Oak Ridge’s EM program removes outdated and contaminated facilities at ORNL to improve safety and create room for new buildings that conduct the Department’s missions in science, energy efficiency, and national security.

Our goal is to achieve a clean, modernized, and reindustrialized Oak Ridge. We are accomplishing this by prioritizing risks and selecting projects that remove these risks and other barriers to safe, thriving research and national security areas.

The local EM program is conducting environmental cleanup at three diverse sites—the East Tennessee Technology Park, the Oak Ridge National Laboratory, and the Y-12 National Security Complex. Each has its own missions and challenges, and our employees are working on projects that will help each site transform to achieve its full potential toward DOE missions and economic development.
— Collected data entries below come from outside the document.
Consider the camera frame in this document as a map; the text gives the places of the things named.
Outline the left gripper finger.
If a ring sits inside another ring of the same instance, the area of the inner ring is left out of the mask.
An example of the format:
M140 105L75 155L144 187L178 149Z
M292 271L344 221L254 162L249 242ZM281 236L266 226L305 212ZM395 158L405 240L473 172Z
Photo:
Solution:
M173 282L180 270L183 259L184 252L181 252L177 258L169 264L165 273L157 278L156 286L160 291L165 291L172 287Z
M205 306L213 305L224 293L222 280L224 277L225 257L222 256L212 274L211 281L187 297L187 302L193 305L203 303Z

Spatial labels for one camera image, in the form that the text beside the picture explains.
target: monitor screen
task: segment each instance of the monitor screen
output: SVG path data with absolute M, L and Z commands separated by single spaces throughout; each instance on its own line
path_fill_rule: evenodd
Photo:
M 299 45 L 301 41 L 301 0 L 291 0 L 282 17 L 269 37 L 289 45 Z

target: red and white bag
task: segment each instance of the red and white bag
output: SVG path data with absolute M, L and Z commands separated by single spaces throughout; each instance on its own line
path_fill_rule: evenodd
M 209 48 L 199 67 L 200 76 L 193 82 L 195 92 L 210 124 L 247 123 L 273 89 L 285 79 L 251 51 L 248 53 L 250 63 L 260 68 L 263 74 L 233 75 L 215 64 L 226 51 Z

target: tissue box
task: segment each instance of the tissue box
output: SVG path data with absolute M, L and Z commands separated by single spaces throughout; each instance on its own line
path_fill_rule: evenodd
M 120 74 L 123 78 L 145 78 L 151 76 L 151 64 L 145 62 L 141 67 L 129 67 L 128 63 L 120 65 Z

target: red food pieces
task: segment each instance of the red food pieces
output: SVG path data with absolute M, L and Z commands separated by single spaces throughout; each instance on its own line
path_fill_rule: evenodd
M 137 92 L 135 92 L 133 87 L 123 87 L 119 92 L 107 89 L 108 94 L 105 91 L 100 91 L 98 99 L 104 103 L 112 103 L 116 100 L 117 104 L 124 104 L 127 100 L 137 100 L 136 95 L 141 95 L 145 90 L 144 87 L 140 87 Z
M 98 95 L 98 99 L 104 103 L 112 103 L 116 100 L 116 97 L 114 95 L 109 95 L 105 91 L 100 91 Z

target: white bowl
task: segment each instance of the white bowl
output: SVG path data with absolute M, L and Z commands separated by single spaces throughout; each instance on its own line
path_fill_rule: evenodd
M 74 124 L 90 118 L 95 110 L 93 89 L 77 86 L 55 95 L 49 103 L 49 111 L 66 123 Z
At the East Tennessee Technology Park, EM is removing old, hazardous Manhattan and Cold War-era buildings across the 2,200 acre site to allow private industry to develop and invest in the site. Before cleanup began in 1996, the site had more than 600 buildings, and many of them were contaminated from previous operations at the site. However, our federal and contactor workforce have dramatically reduced the footprint and are working to complete cleanup by 2020. As the EM program cleans out and demolishes these facilities, the real estate becomes more attractive to the private sector, especially considering the site has existing infrastructure that meets industrial companies’ needs. Ultimately, cleanup at the East Tennessee Technology Park is paving the way for private industry growth in the region that can bolster the local economy.
 
The Oak Ridge National Laboratory displays a stark contrast between old and new. The site contains remnants from the Manhattan Project and Cold War adjacent to world-leading scientific research facilities. Today, the site is the nation’s largest national laboratory conducting advanced research with global impacts—developing new technology, employing 4,400 staff and researchers, and attracting more than 40,000 researchers, guests, and precollege students annually. However, the central portion of the site contains more than 260 excess buildings, many of which have considerable radiological inventories and contamination from years of nuclear and isotope research. The EM program aims to complete legacy cleanup, enhance employee safety, and remove outdated facilities to modernize the central campus area and make room for new Office of Science missions.

The Y-12 National Security Complex is vital to the national security of the United States. Employees at the site conduct numerous operations that help secure our country and eliminate risks across the globe. However, the site currently has safety concerns, due to deteriorating, contaminated facilities and mercury in the soil and groundwater. To modernize the site to meet the demands of 21st century protection and operations, EM is scheduled to demolish almost 100 excess buildings and capture and remove more than 700,000 pounds of mercury from the environment. EM’s goals are to complete legacy cleanup and mercury remediation, demolish dilapidated facilities to reduce the high security area footprint, and modernize the site allowing Y-12 to incorporate new facilities for its missions.